I'd recommend reading https://www.hongkongfp.com to keep up with what's going on in HK. I've followed it since May and it has been quite insightful.

It's made more difficult (partly due to the lessons learned from the umbrella movement) because this has been a leaderless movement, which while making it difficult to disappear the people managing it, also must make it more difficult for defined policy goals to form (although some have emerged).

It seems to be developing organically as the people come to understand how much momentum they have and how much their peers agree with their frustrations.

I'd speculate that if they somehow gained enough momentum that it appeared to be within reach then independence would probably be the end goal, but who knows.

I searched and found the five demands:

one, the bill must be withdrawn; two, the chief executive must resign; three, the government must retract its characterisation of the violent clashes as “riots”; four, there must be a full independent inquiry into the actions of the police and; five, everyone arrested in respect of the clashes must be unconditionally freed.

More here:

https://en.wikipedia.org/wiki/2019_Hong_Kong_anti-extraditio...
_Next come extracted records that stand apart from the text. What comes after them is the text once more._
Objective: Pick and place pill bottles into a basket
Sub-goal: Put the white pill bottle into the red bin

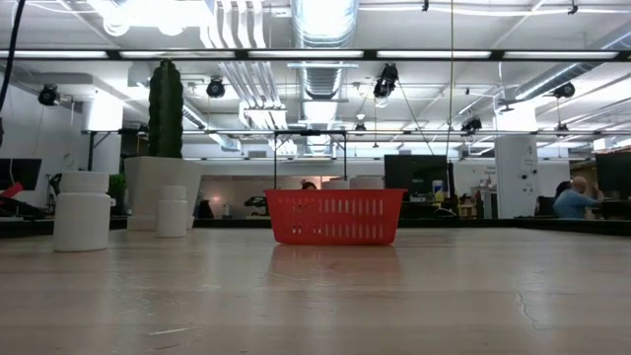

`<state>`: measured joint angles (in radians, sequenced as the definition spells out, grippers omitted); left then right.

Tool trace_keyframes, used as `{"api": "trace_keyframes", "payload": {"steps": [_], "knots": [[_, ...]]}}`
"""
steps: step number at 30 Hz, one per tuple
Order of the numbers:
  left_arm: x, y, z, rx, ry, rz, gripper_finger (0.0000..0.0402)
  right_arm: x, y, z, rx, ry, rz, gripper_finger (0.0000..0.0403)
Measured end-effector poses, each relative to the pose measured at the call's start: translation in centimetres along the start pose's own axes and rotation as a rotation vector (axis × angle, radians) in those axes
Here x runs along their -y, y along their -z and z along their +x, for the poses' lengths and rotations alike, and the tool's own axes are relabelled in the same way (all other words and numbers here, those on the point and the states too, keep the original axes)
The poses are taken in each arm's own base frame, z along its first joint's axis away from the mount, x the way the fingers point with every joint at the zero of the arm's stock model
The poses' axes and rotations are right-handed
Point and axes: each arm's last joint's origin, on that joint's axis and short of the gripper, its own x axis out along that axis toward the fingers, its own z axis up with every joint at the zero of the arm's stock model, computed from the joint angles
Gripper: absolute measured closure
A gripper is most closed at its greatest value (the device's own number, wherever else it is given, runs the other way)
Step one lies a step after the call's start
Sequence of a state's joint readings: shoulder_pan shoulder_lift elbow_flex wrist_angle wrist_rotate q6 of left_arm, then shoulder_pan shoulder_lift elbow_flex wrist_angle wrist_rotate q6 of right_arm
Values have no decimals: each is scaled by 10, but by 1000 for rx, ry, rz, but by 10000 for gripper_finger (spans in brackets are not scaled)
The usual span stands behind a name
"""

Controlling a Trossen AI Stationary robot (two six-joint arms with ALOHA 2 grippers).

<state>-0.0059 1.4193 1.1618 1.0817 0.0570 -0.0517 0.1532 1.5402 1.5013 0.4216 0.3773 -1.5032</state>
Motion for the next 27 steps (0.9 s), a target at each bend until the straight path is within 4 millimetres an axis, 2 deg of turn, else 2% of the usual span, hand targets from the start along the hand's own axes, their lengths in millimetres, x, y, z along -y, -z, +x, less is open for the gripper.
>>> {"api": "trace_keyframes", "payload": {"steps": [27], "knots": [[-1, 6, -1, -57, -18, 4, 254, 3, -5, -4, -1, 1, -66, 51]]}}
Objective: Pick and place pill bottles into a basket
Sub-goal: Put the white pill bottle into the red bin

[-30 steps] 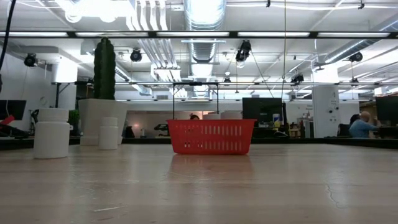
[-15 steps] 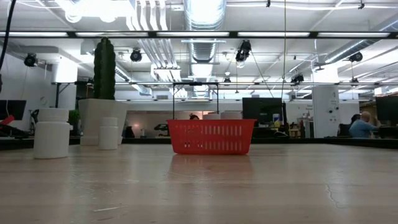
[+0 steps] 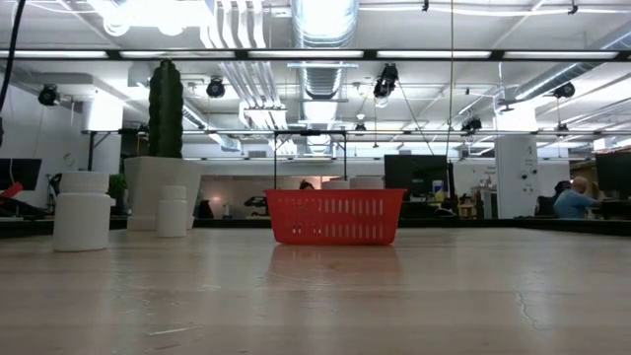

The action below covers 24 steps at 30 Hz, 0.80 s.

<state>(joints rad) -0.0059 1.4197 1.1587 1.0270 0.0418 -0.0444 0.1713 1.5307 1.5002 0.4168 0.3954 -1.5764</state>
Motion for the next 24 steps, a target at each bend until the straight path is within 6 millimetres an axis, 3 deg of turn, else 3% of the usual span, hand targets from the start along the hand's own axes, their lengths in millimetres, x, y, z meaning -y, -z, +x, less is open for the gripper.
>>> {"api": "trace_keyframes", "payload": {"steps": [24], "knots": [[0, 4, -1, -47, 4, -2, 254, 2, -2, -3, 19, -14, -49, 51]]}}
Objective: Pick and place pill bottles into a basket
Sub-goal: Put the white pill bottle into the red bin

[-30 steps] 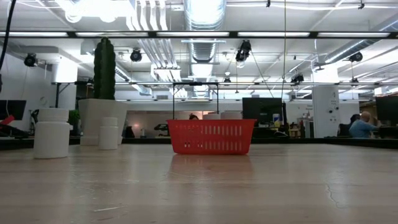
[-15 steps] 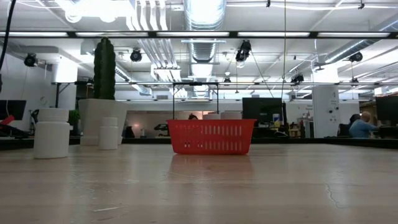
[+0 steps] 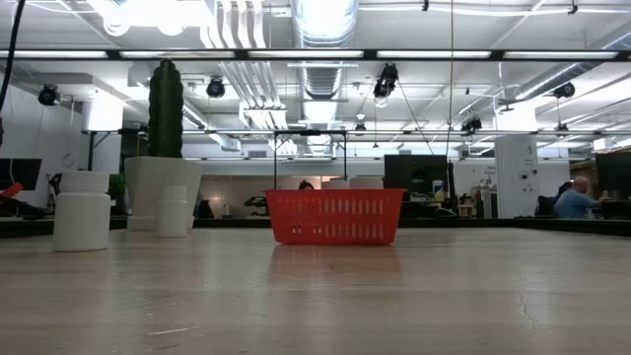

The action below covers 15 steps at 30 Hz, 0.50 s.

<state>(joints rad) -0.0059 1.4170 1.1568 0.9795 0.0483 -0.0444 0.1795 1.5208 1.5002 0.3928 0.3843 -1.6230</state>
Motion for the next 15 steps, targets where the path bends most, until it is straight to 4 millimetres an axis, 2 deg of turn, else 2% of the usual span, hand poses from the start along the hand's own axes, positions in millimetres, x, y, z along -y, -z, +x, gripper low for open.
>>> {"api": "trace_keyframes", "payload": {"steps": [12, 15], "knots": [[0, 0, 0, -22, 4, -5, 254, 0, -1, -1, 49, -21, -9, 51], [2, -4, -2, -50, 49, -30, 254, 1, 0, -2, 28, -21, -10, 51]]}}
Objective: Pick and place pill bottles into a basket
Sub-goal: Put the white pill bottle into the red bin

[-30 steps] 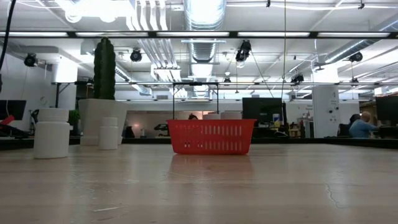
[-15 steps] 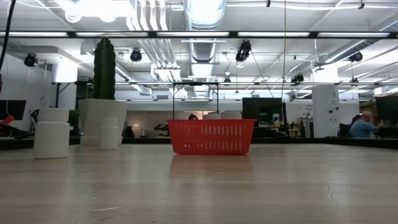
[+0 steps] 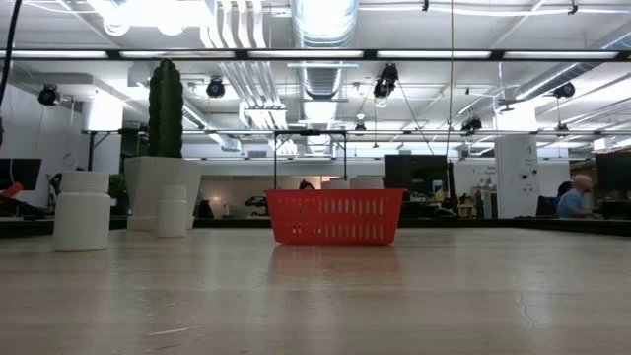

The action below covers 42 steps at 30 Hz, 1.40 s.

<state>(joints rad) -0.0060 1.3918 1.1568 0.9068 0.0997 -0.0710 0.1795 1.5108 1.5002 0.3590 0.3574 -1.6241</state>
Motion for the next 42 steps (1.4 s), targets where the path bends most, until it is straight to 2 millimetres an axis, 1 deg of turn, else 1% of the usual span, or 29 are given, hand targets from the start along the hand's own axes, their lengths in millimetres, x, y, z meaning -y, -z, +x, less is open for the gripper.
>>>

This movement (which has been building for years) has one very specific goal: true universal suffrage and free elections. Whether that comes as a protectorate of China or as an independent state seems almost inconsequential to many people.

Everything else (extradition, the five demands, et cetera) is just a series of sub-plots leading to self governance.

They had that chance in 2014, but rejected all compromise or incremental improvement.
Elections aren't free if you can only vote for candidates that have the government's blessing.
Ask the question whether CE being elected with more direct votes is a better or worse outcome than now. There is an element in HK that only has one possibility in mind, ending up with nothing. That's called extremism.
It would be exactly the same outcome with different numbers. Do you really believe the CCP would allow someone like John Tsang to run in a situation where he might actually win? Of course not.
While there's certainly small parts of protesters whose aim is independence, the movement at large has very clearly communicated 5 well-defined demands since the end of June and by and large stuck with them.